A medida que se desarrolla la acción van apareciendo más personajes, y la trama se va complicando. El adolescente Cherubino ha escrito una canción de amor para la Condesa Rosina. Susana monta una estratagema para acercar a éste con la Condesa, con el fin de burlar al Conde Almaviva. Reaparece el antiguo tutor de Rosina, Don Bartolo, que busca venganza contra Fígaro, para lo cual se asocia con Marcelina, el ama de llaves del palacio, a quien Fígaro debe dinero y ha firmado una letra comprometiéndose a casarla si no lo devuelve, pero resulta que en uno de los maravillosos ensemble que tiene la ópera, llena de números musicales de excepcional calidad, se descubre que Fígaro en realidad es el hijo de Don Bartolo y Marcelina, que había sido robado cuando era bebé, y se unen todos para luchar contra el Conde.

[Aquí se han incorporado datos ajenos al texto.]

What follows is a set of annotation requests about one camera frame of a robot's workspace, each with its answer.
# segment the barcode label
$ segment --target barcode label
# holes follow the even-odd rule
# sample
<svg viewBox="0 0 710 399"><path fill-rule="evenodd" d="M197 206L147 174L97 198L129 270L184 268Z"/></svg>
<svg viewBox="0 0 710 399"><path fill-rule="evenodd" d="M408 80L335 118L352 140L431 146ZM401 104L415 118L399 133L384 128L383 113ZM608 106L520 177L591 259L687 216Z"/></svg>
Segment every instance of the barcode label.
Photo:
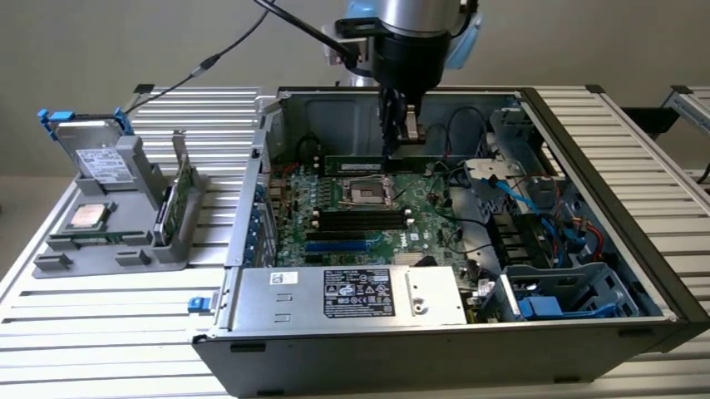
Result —
<svg viewBox="0 0 710 399"><path fill-rule="evenodd" d="M76 150L76 154L81 158L92 177L102 185L133 181L131 171L113 148Z"/></svg>

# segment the black ram slot
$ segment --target black ram slot
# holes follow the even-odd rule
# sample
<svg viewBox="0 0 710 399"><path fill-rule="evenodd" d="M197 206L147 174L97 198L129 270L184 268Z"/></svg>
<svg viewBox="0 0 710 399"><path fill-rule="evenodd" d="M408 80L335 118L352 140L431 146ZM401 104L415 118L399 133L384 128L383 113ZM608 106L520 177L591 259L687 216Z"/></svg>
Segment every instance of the black ram slot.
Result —
<svg viewBox="0 0 710 399"><path fill-rule="evenodd" d="M321 224L319 226L320 231L375 231L375 230L407 230L407 224L361 224L361 225L349 225L349 224Z"/></svg>
<svg viewBox="0 0 710 399"><path fill-rule="evenodd" d="M407 216L403 210L345 210L319 214L319 230L321 231L404 229L407 229Z"/></svg>
<svg viewBox="0 0 710 399"><path fill-rule="evenodd" d="M321 218L383 218L387 216L404 217L401 210L335 210L329 212L320 212Z"/></svg>
<svg viewBox="0 0 710 399"><path fill-rule="evenodd" d="M344 231L341 233L305 233L305 241L356 241L364 239L364 233Z"/></svg>

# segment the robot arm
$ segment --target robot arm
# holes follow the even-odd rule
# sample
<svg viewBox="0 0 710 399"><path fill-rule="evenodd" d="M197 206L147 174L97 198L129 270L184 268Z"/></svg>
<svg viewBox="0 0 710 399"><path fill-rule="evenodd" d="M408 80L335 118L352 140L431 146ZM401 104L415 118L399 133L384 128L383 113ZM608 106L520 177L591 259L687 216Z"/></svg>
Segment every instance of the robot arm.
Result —
<svg viewBox="0 0 710 399"><path fill-rule="evenodd" d="M353 2L351 10L356 10L356 15L376 16L340 19L332 28L324 28L328 34L272 2L255 2L324 43L332 62L343 63L349 72L377 82L384 159L400 144L421 143L421 99L441 81L456 37L467 41L456 43L451 60L459 67L463 65L475 40L476 24L471 20L478 1L380 0L376 12L372 1Z"/></svg>

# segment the power supply label
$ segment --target power supply label
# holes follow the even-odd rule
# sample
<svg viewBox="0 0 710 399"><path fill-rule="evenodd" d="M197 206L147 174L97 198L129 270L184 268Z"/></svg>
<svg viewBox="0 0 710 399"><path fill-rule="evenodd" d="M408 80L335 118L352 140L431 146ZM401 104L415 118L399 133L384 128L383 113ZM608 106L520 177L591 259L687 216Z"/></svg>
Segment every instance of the power supply label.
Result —
<svg viewBox="0 0 710 399"><path fill-rule="evenodd" d="M381 318L395 315L387 268L325 270L323 314L328 318Z"/></svg>

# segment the warning label
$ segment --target warning label
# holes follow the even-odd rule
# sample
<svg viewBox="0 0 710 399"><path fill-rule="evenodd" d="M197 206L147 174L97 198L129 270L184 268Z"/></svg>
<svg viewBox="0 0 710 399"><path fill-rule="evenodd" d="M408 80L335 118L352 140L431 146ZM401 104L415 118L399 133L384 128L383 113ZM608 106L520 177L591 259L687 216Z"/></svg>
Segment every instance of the warning label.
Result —
<svg viewBox="0 0 710 399"><path fill-rule="evenodd" d="M102 185L133 181L133 176L115 149L76 150L76 154L88 172Z"/></svg>
<svg viewBox="0 0 710 399"><path fill-rule="evenodd" d="M380 318L395 315L389 270L325 270L323 314L328 318Z"/></svg>

Por su parte la Condesa también desarrolla un plan para escarmentar a su infiel marido, para el cual cuenta con Susana. Le hacen llegar a éste una cita para la caseta del jardín, después de la boda de Fígaro con Susana, por la noche, a la que acudirán con los vestidos cambiados, ella se vestirá de Susana, y viceversa. La última escena es una verdadera comedia de puertas, en que la Condesa consigue salirse con la suya, y desenmascarar al Conde, que acaba pidiendo perdón, y supuestamente volviendo al redil. La ópera tiene un final feliz, en que todos los personajes se incitan a festejar.

Durante toda la mitad del siglo pasado y de este, los directores de escena suelen dar interpretaciones psicoanalíticas a la pieza. ¿Serán de verdad felices todas esas personas después del caro peaje emocional que han tenido que pagar para conseguir sus propósitos?

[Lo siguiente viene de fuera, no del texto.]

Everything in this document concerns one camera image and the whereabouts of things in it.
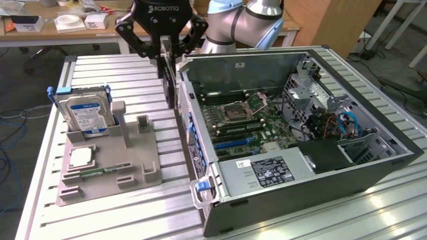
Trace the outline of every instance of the hard drive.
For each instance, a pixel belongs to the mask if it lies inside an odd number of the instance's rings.
[[[107,128],[118,121],[111,112],[111,89],[107,86],[71,88],[59,87],[57,94],[49,89],[49,96],[57,104],[71,132],[82,131],[93,138],[107,134]]]

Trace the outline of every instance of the floor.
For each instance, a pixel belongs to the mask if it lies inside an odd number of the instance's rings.
[[[376,32],[384,19],[385,16],[373,18],[366,28],[369,32]],[[386,37],[388,33],[398,24],[400,23],[397,21],[390,24],[382,37]],[[418,33],[413,29],[408,29],[405,35],[401,37],[392,50],[385,50],[384,47],[380,48],[386,55],[386,59],[376,57],[369,61],[364,61],[364,63],[366,63],[372,71],[380,77],[389,78],[414,89],[421,89],[426,82],[422,84],[417,83],[420,76],[417,71],[409,68],[409,64],[426,44],[427,36]],[[30,54],[34,54],[38,49],[38,47],[31,47]],[[101,44],[101,50],[94,50],[90,44],[65,46],[65,49],[71,55],[78,56],[109,55],[119,53],[119,47],[114,43]],[[0,48],[0,53],[5,53],[6,50],[6,48]],[[18,48],[11,48],[9,53],[0,57],[0,66],[3,69],[0,72],[0,112],[14,109],[29,109],[39,105],[50,104],[46,90],[50,86],[55,87],[58,84],[65,57],[57,52],[50,52],[49,55],[46,55],[43,59],[35,63],[35,74],[26,75],[23,73],[22,66],[23,62],[30,57],[30,54],[22,54]],[[356,55],[352,55],[350,57],[354,60],[360,59]],[[373,76],[368,67],[361,62],[352,62],[352,65],[370,81],[378,83],[377,78]],[[427,71],[427,57],[420,63],[418,69],[421,71]],[[398,93],[390,87],[385,88],[384,91],[404,106],[404,97],[401,93]],[[408,107],[414,112],[422,112],[425,110],[421,101],[413,99],[412,97],[409,97]],[[45,115],[49,112],[49,108],[35,110],[31,117]],[[427,120],[425,118],[420,116],[414,117],[424,125],[427,126]],[[10,122],[21,124],[22,121],[23,119],[18,118]],[[15,238],[22,216],[22,207],[25,206],[26,194],[31,184],[47,121],[47,117],[41,119],[30,119],[26,123],[27,134],[23,136],[17,145],[11,149],[7,149],[9,157],[14,161],[19,172],[23,185],[23,197],[14,206],[13,211],[7,211],[6,213],[0,214],[0,240],[11,240]],[[14,130],[15,128],[0,124],[0,139],[5,139]],[[6,183],[0,186],[0,211],[9,207],[10,203],[14,202],[18,192],[18,184],[11,175]]]

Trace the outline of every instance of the blue cable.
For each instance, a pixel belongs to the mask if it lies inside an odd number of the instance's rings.
[[[358,118],[357,118],[357,116],[356,116],[350,111],[344,111],[342,113],[338,114],[338,120],[337,120],[337,122],[338,122],[338,126],[340,126],[341,131],[342,131],[345,134],[348,134],[348,131],[346,131],[344,125],[342,125],[341,115],[348,115],[348,116],[350,116],[350,117],[353,118],[353,121],[354,121],[354,124],[356,124],[356,131],[357,131],[357,133],[358,133],[358,136],[361,136],[361,128],[360,128]]]
[[[13,147],[23,139],[23,137],[27,133],[27,126],[23,124],[19,124],[19,123],[10,123],[10,122],[2,121],[2,120],[0,120],[0,124],[9,125],[9,126],[18,126],[23,129],[18,139],[15,141],[13,141],[9,145],[0,146],[0,148],[7,149],[7,148]]]
[[[3,211],[0,211],[0,215],[9,211],[9,209],[11,209],[14,207],[14,205],[18,203],[18,201],[21,201],[22,197],[23,197],[23,184],[22,184],[22,180],[21,180],[21,176],[19,176],[19,172],[17,170],[17,167],[15,167],[15,164],[13,163],[13,161],[6,158],[6,157],[2,157],[0,156],[0,159],[5,160],[10,167],[11,167],[11,170],[13,170],[13,174],[14,174],[14,177],[15,177],[15,180],[17,180],[17,183],[18,183],[18,195],[17,195],[17,199],[15,201],[6,207],[6,209]]]

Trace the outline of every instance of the blue pcie slot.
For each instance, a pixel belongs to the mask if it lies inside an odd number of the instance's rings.
[[[227,143],[219,143],[215,145],[215,150],[218,149],[226,149],[226,148],[231,148],[231,147],[237,147],[237,146],[243,146],[243,145],[249,145],[250,142],[253,141],[253,138],[247,138],[246,140],[239,140],[239,141],[233,141],[233,142],[227,142]]]

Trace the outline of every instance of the robotiq logo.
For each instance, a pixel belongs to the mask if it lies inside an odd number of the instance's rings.
[[[179,6],[149,6],[149,13],[151,14],[154,11],[179,11]]]

Esta ópera se estrenó en Madrid el 20 de mayo de 1802, en una versión traducida al español, por regulaciones administrativas de la época, con el título El casamiento de Fígaro. El titular fue cantado por el gran cantante, compositor y maestro de canto nacido en Sevilla, Manuel García, de quien, por su relevancia en la Historia de la Ópera nos ocuparemos un poco más ampliamente en otra entrega.